A new review indicates that gabapentin may be an effective adjunct therapy for primary headache syndromes, but that there is not enough evidence to support its use as a primary treatment. This study on the off-label use of gabapentin for headache disorders appears online in the in the journal Pain Medicine.
For the review, 56 articles were identified and eight clinical trials with quality of evidence Class 2 or higher based on American Academy of Neurology criteria. Seven showed statistically significant clinical benefit from gabapentin in various headache syndromes (although the effects were modest at times) and one study had concerning intention-treat analysis breaches and primary outcomes. The primary outcomes in the review included frequency and intensity of migraine attacks, percentage of headache-free days per months in chronic daily headache, and episode duration and intervals for cluster headache.

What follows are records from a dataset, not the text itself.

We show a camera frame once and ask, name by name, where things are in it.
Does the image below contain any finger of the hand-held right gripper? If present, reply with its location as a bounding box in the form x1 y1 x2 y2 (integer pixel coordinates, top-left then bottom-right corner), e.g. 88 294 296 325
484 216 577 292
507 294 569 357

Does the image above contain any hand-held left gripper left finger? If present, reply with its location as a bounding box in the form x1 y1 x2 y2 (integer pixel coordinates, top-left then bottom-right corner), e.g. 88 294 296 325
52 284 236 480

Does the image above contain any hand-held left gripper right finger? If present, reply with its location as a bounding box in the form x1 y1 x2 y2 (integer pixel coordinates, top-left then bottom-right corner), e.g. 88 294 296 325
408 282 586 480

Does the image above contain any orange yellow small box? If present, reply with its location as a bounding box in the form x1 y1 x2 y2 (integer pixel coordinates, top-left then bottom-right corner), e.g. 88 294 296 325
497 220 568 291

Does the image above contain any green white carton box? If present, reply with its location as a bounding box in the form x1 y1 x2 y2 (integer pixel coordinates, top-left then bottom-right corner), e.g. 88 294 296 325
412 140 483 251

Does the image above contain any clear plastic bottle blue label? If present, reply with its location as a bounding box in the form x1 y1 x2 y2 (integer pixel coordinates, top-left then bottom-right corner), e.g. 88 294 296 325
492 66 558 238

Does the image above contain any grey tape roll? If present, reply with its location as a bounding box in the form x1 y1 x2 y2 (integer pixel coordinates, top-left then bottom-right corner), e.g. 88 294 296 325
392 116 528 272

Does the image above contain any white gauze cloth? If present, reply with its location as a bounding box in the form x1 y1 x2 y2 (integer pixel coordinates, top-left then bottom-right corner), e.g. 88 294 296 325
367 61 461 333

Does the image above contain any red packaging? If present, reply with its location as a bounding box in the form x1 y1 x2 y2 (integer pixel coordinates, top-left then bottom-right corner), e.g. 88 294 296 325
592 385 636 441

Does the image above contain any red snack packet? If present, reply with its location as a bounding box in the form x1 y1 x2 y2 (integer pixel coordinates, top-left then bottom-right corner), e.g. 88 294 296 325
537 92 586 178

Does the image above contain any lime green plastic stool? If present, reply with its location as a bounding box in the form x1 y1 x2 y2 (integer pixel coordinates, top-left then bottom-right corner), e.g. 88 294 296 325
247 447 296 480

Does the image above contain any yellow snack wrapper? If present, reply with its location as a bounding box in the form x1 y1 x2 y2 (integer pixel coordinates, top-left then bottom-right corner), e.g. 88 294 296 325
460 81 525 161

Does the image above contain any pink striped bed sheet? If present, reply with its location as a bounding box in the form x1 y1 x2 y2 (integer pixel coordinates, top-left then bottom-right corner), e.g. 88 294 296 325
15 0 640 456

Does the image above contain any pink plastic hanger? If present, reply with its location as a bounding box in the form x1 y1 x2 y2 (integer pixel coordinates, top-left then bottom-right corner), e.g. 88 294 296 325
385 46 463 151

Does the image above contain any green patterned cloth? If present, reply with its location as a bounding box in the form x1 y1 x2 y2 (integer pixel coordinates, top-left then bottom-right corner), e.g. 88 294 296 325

It is believed that gabapentin may reduce the release of inflammatory neuropeptides implicated in headache pain, such as calcitonin gene-related peptide (CGRP) and substance P; it could also reduce the release of excitatory neurotransmitters such as glutamate. However, the authors concluded that there is not sufficient evidence to support it as primary therapy and that its use for headache syndromes should be evaluated on a case-by-case basis.
Gabapentin is indicated for the treatment of postherpetic neuralgia and as adjunct in partial seizures.